Exercise => The records below are made of lines; count those holding the word "newspaper" and give the number only.

- - - - -

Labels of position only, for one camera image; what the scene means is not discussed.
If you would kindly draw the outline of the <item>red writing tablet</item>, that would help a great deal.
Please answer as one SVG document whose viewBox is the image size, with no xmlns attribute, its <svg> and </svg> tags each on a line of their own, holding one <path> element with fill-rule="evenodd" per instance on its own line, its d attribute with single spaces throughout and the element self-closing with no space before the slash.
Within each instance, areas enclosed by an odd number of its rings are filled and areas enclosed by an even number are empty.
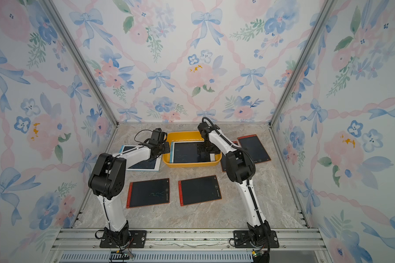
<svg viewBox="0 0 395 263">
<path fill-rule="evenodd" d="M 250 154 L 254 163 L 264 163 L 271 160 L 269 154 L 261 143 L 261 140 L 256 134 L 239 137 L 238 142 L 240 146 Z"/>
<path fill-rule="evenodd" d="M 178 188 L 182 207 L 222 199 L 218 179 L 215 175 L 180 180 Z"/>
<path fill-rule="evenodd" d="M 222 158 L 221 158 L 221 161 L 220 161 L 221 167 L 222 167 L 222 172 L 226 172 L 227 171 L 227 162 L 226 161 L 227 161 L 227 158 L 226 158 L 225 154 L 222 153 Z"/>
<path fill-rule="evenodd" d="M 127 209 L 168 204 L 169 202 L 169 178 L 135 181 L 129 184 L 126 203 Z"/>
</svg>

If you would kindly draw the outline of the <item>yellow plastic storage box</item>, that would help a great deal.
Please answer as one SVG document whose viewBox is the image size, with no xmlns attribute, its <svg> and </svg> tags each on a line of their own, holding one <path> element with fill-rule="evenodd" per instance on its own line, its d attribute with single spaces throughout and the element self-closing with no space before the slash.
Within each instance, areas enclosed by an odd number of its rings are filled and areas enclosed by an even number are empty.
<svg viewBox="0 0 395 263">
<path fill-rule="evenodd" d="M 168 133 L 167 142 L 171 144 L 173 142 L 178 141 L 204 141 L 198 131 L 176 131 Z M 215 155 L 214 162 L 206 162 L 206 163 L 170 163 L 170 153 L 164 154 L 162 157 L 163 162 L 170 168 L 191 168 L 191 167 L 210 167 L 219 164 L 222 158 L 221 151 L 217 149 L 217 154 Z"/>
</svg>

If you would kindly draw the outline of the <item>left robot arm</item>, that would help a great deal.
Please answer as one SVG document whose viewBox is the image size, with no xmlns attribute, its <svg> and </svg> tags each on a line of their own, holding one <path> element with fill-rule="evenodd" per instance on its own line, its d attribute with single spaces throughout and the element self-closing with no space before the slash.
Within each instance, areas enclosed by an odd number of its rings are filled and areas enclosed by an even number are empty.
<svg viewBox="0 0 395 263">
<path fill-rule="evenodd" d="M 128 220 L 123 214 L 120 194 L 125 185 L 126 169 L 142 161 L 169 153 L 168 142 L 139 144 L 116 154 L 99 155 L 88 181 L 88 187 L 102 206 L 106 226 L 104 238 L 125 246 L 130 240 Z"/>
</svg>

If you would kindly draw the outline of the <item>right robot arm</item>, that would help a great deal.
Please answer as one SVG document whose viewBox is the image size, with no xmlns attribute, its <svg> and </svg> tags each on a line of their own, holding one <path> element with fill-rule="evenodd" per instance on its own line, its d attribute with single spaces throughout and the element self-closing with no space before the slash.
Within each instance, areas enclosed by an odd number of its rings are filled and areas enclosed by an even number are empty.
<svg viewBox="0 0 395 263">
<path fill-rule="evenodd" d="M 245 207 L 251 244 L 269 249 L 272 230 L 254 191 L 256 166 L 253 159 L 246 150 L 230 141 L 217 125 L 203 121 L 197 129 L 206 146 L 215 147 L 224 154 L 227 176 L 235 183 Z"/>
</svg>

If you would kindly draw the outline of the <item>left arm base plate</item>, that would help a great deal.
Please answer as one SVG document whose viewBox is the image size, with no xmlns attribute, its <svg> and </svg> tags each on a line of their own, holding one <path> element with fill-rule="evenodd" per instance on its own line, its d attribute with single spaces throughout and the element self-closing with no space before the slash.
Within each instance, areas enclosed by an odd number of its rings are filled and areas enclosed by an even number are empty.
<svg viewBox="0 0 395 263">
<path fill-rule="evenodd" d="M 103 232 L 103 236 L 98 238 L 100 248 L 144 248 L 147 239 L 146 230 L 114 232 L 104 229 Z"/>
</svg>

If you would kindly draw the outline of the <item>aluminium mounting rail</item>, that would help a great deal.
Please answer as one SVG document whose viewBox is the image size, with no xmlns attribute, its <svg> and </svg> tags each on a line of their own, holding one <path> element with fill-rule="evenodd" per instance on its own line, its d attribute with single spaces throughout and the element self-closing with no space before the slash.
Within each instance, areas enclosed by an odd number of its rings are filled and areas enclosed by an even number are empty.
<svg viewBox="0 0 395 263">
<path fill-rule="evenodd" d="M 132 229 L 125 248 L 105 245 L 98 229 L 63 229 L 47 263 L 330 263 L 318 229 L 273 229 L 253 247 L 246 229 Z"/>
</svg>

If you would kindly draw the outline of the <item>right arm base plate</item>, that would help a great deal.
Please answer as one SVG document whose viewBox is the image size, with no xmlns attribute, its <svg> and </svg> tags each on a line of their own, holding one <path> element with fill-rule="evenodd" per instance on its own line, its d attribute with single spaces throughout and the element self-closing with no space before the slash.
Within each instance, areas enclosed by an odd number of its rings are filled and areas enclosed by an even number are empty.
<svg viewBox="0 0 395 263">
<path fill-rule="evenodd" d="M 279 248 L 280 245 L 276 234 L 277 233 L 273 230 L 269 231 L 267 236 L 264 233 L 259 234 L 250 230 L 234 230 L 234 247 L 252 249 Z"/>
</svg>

- - - - -

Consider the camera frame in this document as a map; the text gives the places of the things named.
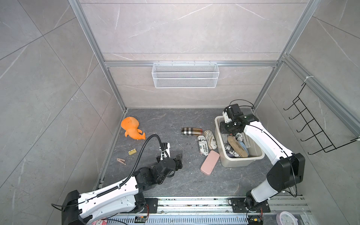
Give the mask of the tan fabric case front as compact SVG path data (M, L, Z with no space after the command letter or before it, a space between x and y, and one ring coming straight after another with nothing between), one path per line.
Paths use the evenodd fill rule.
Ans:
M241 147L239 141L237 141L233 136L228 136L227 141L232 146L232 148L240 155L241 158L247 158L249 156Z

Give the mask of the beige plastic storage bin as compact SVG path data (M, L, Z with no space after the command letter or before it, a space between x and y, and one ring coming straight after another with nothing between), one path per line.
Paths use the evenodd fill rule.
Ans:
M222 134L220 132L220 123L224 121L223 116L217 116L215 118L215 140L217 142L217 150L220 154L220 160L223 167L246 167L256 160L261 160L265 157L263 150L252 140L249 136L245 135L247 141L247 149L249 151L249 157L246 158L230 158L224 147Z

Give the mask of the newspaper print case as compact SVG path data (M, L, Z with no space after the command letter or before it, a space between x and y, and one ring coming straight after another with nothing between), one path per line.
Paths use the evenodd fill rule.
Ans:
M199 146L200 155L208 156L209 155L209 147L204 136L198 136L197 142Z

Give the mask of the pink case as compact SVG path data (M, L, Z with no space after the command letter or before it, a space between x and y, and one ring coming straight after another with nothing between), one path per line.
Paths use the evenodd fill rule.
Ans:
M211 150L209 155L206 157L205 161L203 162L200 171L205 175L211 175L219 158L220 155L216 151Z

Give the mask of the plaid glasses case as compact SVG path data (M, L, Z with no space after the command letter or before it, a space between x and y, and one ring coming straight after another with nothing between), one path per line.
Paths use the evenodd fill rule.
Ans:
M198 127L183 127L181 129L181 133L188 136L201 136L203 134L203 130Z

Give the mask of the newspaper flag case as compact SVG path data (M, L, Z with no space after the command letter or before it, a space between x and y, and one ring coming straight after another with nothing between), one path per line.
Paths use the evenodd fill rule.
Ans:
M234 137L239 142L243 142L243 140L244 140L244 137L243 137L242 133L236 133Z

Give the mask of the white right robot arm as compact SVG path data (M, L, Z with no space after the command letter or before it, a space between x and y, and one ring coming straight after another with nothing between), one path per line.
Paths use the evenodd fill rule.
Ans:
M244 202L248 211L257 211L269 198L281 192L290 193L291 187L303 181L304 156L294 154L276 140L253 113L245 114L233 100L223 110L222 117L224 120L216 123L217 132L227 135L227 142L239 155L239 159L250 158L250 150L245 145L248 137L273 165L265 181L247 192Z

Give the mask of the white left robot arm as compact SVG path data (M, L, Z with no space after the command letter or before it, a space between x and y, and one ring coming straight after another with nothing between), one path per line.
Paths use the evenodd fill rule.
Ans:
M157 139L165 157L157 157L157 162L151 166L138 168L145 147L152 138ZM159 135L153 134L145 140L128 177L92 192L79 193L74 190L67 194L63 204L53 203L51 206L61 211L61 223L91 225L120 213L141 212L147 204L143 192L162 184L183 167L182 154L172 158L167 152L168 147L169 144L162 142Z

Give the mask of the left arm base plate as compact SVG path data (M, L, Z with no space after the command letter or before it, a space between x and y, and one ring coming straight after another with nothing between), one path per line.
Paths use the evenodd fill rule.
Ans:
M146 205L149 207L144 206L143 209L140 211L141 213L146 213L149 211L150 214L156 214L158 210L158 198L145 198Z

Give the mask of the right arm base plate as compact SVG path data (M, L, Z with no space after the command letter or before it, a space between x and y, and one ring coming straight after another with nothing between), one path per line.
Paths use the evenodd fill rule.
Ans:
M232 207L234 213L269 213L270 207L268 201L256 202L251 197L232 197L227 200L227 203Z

- - - - -

Response area => 2